▶ THE PROBLEM:
In the data, find the word "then" and copy out every line that has it.
Top of INFORMATION SHOWN
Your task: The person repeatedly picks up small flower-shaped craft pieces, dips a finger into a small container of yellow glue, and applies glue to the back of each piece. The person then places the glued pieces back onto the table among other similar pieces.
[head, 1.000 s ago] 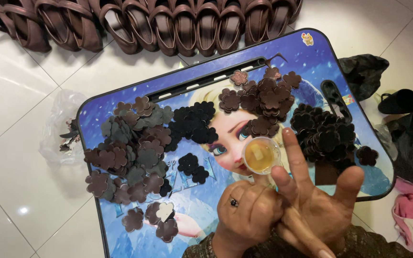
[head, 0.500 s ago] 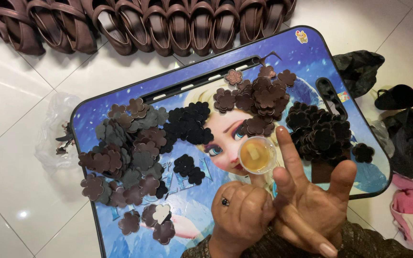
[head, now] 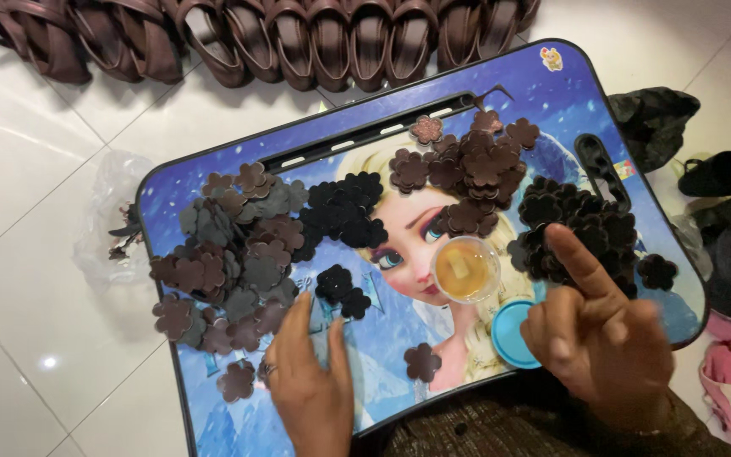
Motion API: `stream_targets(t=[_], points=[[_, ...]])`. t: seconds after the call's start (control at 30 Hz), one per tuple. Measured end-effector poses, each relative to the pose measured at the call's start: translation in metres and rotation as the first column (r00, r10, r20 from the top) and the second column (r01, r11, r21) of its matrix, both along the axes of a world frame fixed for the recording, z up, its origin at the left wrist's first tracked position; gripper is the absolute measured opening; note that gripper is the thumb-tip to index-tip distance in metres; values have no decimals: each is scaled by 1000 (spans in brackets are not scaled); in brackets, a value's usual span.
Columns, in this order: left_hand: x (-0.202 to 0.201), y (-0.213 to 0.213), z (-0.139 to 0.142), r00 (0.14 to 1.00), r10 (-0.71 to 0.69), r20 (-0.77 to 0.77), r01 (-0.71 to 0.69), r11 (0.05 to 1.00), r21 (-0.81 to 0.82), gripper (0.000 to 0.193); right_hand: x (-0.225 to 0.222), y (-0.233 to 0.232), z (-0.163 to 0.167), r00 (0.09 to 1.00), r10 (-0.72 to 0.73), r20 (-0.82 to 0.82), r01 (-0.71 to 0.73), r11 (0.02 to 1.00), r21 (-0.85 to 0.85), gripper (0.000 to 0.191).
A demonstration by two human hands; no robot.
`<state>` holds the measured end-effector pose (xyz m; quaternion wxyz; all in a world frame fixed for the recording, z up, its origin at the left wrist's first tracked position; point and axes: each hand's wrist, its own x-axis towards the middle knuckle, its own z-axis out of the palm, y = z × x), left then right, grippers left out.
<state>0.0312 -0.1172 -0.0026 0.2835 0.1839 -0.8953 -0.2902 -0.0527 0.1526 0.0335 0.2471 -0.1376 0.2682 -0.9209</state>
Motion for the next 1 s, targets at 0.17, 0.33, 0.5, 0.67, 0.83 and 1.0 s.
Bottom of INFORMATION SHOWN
▶ ANSWER FOR THIS EXERCISE:
Your task: The person repeatedly picks up small flower-shaped craft pieces, dips a finger into a small container of yellow glue, and applies glue to the back of each piece. The person then places the glued pieces back onto the table among other similar pieces.
`<state>` holds the measured end-effector pose (xyz m; quaternion wxyz; all in a world frame fixed for the recording, z up, its origin at the left wrist's first tracked position; point and axes: each hand's wrist, its own x-axis towards the middle knuckle, its own z-axis out of the palm, y = z × x), left then right, grippers left out.

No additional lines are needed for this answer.